--- Prompt ---
Copy the entire listing exactly.
- - - -
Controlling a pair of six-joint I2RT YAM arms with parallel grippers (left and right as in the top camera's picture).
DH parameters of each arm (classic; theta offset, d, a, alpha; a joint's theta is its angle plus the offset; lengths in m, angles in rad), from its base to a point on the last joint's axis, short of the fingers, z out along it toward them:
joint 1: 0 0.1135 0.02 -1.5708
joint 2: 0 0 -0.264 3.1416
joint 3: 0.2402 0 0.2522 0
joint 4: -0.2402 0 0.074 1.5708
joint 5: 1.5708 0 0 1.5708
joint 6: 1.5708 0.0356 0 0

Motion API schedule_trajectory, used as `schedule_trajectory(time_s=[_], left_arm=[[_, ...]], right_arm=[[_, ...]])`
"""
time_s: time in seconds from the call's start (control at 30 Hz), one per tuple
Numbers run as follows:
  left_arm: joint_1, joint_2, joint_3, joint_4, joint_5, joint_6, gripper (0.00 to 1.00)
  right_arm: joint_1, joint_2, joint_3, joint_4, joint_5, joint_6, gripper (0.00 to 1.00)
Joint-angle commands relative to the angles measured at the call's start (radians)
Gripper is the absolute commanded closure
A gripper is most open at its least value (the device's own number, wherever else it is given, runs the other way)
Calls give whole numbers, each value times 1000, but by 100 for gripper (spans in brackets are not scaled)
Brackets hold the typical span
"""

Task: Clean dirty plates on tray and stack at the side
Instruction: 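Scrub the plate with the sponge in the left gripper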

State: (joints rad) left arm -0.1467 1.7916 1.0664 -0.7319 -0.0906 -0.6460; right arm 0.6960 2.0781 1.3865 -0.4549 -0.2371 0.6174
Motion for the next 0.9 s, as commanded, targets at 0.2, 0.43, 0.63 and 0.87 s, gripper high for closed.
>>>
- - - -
--- Solution ---
Controlling a pair of six-joint I2RT YAM arms with parallel grippers (left and right as in the top camera's picture).
DH parameters of each arm (classic; theta offset, d, a, alpha; a joint's theta is its angle plus the offset; lengths in m, angles in rad), from its base to a point on the last joint's axis, short of the fingers, z out along it toward them:
joint 1: 0 0.1135 0.02 -1.5708
joint 2: 0 0 -0.264 3.1416
joint 3: 0.2402 0 0.2522 0
joint 4: -0.2402 0 0.074 1.5708
joint 5: 1.5708 0 0 1.5708
joint 6: 1.5708 0.0356 0 0

Motion API schedule_trajectory, used as `schedule_trajectory(time_s=[_], left_arm=[[_, ...]], right_arm=[[_, ...]])`
"""
time_s: time in seconds from the call's start (control at 30 Hz), one per tuple
Numbers run as follows:
  left_arm: joint_1, joint_2, joint_3, joint_4, joint_5, joint_6, gripper (0.00 to 1.00)
  right_arm: joint_1, joint_2, joint_3, joint_4, joint_5, joint_6, gripper (0.00 to 1.00)
Joint-angle commands relative to the angles measured at the call's start (radians)
Gripper is the absolute commanded closure
A gripper is most open at its least value (the device's own number, wherever else it is given, runs the other way)
Calls give whole numbers, each value times 1000, but by 100 for gripper (spans in brackets are not scaled)
Brackets hold the typical span
"""

Task: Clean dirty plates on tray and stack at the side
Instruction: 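Scrub the plate with the sponge in the left gripper
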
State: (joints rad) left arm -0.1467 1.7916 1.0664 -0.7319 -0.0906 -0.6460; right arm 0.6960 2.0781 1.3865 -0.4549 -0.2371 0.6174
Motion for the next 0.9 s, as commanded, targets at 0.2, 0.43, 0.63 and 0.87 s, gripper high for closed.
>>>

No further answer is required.